Drowsy, woozy, silly brain…
As I start writing this, it’s 16/06. Three days since my surgery. I went into the hospital early Friday morning, and I got out late Saturday afternoon. That was so fast and unexpected. It brought some challenges with it, as some help I thought I’d taken care off, apparently had been denied. So now, I have to rely more on neighbors. And I hate asking them for help too much, that’s why I tried to get the original help through the hospital. So yeah, that was a bummer…
The night in the hospital, my blood pressure was annoyingly low. I had an IV for that, and they supported me when I had to go to the loo. I had lost one liter of blood during the surgery, so then it’s only normal that the pressure is down a bit. But, slowly, during the night, my pressure came back a bit. I was doing well enough for them to feel confident to send me home later that day so… 😊 But, of course, that didn’t mean that all was back to normal.
But, it was good enough to be back home. I have my own blood pressure meter, so I am keeping an eye out on my values. But the thing I struggle most with now, is my brain still feeling rather woozy. Like I am too tired to do anything. Like I had too much to drink and I am slowly recovering from that. I know it’s only natural after a surgery like this, but I can’t really recall having it this long after a surgery.
Maybe it’s the weather as well, as we’d been having some rather warm days. Plus, my usual routine has been thrown overboard as well. I don’t get the sleep that I normally would get. And I doze off from time to time, when I am relaxing a bit with some telly. All pretty normal after a big surgery, but still… It just annoys me.
As my body is doing rather well, my brain wants to be a-OK as well too. But, it is taking its time. And, of course, my ADHD wants to keep up. It wants me to be healed within a few days, so that things can “go back to normal”, even though realistic me knows that the recovery time is set to 6 weeks. And, even though I may feel better, I need to follow the guidelines. I should not rush and risk to injure myself, or damage the good work that the surgeon has done on me.
I guess it’s also part of me “wanting to relax”. I like to game, I like to read, I like to write… But you need some decent concentration for those things to properly work out. I have been writing, for my blog and on Mastodon, but I know I’ve been making silly mistakes. And it would not surprise me if this post has some mistakes that I have missed while I went over it before scheduling it.
I know I am taking more meds now than I was before the surgery. I need to take blood thinners, so I won’t be at risk for thrombosis. They seem to elevate my heartrate a bit, which also can cause my head to feel a bit more woozy. I’ve been monitoring my blood pressure as well, as it was a tad low when I got released from the hospital. But those numbers have since increased to better values now. It’s just the higher heartrate that “catches my attention” from time to time.

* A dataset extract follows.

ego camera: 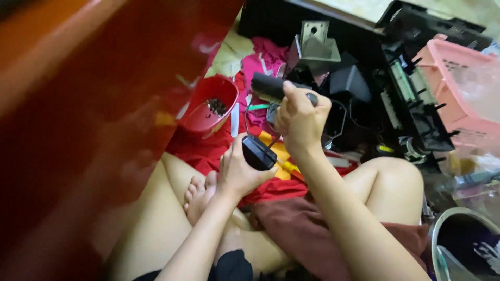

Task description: The person sits cross-legged on the floor and disassembles a black electronic device, using a screwdriver to remove screws and pry open its casing, and at times a knife and pliers to work on the parts, placing removed screws in a red bowl.

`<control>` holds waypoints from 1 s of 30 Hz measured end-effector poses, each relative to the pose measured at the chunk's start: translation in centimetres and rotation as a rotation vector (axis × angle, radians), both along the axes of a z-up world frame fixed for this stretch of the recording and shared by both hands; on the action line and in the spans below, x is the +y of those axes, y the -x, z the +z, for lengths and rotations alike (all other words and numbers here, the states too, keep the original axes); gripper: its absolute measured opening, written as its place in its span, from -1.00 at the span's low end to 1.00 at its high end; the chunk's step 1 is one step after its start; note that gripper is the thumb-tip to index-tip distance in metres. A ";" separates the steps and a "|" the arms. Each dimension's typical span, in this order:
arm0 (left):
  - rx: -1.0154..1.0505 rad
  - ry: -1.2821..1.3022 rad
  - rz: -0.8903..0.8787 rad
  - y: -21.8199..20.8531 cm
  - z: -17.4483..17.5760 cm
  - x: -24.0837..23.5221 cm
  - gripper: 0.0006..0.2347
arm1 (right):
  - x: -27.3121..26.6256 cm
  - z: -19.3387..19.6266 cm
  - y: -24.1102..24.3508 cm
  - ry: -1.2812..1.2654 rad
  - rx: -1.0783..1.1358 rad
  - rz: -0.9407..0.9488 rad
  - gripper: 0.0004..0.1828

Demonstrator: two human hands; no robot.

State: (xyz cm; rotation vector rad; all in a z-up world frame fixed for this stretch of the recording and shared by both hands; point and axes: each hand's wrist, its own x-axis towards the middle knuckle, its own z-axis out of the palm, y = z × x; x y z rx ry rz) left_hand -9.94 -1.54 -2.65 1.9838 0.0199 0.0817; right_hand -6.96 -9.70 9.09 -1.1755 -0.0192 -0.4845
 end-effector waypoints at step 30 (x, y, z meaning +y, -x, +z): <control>0.022 0.019 -0.271 -0.7 2.9 3.1 0.01 | -1.1 2.2 0.7 0.594 0.109 0.165 -0.71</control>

It’s so silly, because I know there are 6 weeks of recovery time. But, knowing now that I can start physio earlier with this kind of cup, knowing that I can use the hip more than I could after my previous surgeries. It gives me some kind of weird hope. Like, I could get better in way less than those 6 weeks. But I know that this isn’t the case. It’s just a new experience for me and I am struggling a bit with adjusting to it. If that makes any sense… 🤔
I know that, by the time this post will go live, my brain will (hopefully, at least) have recovered from the bits and bops that it recently endured. I just wanted to write a bit of how I am experiencing it now, just days after the surgery.
All in all, the recovery (so far) hasn’t been too bad. I just need to mind my blood pressure and my heart rate. Although the pressure seems to have improved a lot since I got discharged from the hospital, the heart rate remains rather high for what I am used to.